■ Task brief
The answer is the full listing below, copied exactly, with its pictures omitted.
==========
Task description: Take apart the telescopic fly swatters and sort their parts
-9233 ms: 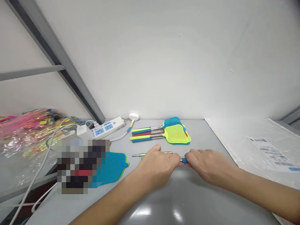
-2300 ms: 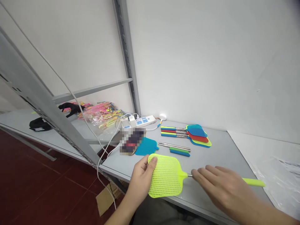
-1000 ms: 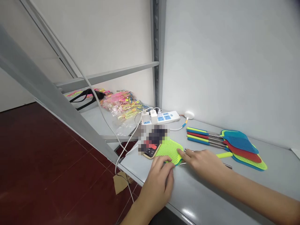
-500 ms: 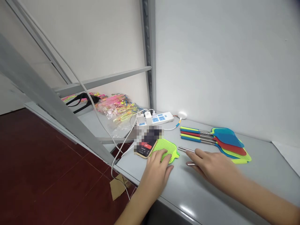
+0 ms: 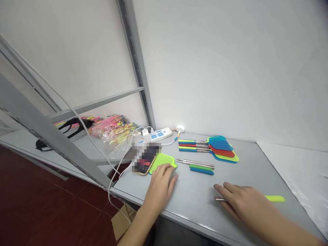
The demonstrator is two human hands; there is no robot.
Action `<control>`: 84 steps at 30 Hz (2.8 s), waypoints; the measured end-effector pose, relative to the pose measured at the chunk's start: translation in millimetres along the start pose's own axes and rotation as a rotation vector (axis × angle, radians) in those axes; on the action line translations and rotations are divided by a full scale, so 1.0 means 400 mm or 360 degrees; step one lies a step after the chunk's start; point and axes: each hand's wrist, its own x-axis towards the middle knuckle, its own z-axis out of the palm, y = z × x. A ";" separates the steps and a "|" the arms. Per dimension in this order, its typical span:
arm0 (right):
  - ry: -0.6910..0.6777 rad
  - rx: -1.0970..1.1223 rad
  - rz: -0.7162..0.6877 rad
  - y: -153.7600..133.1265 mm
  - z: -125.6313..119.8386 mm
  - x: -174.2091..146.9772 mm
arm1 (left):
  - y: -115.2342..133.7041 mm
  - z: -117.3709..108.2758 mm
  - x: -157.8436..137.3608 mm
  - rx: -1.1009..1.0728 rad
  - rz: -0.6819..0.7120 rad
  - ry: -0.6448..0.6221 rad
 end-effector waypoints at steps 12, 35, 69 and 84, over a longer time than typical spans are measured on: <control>-0.0035 0.0112 0.0232 -0.062 -0.044 -0.043 | 0.274 0.038 -0.010 -0.0447 0.0324 -0.0548; -0.0114 0.1249 0.0866 -0.059 -0.042 -0.171 | 0.198 0.049 -0.035 -0.1644 -0.0627 -0.0202; -0.0128 0.3141 0.1293 -0.057 -0.013 0.157 | 0.214 0.084 0.179 -0.2499 -0.0870 -0.0346; -0.0130 0.1296 0.1323 -0.042 0.004 -0.003 | 0.107 -0.112 0.310 -0.2985 -0.0829 0.1006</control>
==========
■ Written answer
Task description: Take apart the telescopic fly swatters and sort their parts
-9233 ms: 
-2300 ms: 
-1000 ms: 
-500 ms: 
+0 ms: 
The demonstrator is two human hands; there is no robot.
Action `<control>`: 84 steps at 30 Hz (2.8 s), waypoints; the measured end-effector pose, relative to the pose measured at the chunk's start: translation in millimetres along the start pose's own axes and rotation as a rotation vector (axis × angle, radians) in those axes; on the action line translations and rotations are divided by a full scale, so 1.0 means 400 mm or 360 degrees; step one lies a step after the chunk's start; point and axes: each hand's wrist, its own x-axis towards the middle knuckle, its own z-axis out of the palm, y = z × x. A ";" separates the steps and a "|" the arms. Per dimension in this order, its typical span:
arm0 (right):
  - ry: -0.6910..0.6777 rad
  - rx: -1.0970..1.1223 rad
  - rz: -0.7162..0.6877 rad
  - y: -153.7600..133.1265 mm
  - z: -125.6313..119.8386 mm
  - x: -174.2091..146.9772 mm
arm1 (left):
  - y: -115.2342..133.7041 mm
  - z: -117.3709..108.2758 mm
  - x: -157.8436..137.3608 mm
  - rx: -1.1009..1.0728 rad
  - rz: -0.6819..0.7120 rad
  - ry: -0.6448..0.6221 rad
 end-effector waypoints at steps 12, 35, 69 and 84, over a longer time than typical spans are measured on: <control>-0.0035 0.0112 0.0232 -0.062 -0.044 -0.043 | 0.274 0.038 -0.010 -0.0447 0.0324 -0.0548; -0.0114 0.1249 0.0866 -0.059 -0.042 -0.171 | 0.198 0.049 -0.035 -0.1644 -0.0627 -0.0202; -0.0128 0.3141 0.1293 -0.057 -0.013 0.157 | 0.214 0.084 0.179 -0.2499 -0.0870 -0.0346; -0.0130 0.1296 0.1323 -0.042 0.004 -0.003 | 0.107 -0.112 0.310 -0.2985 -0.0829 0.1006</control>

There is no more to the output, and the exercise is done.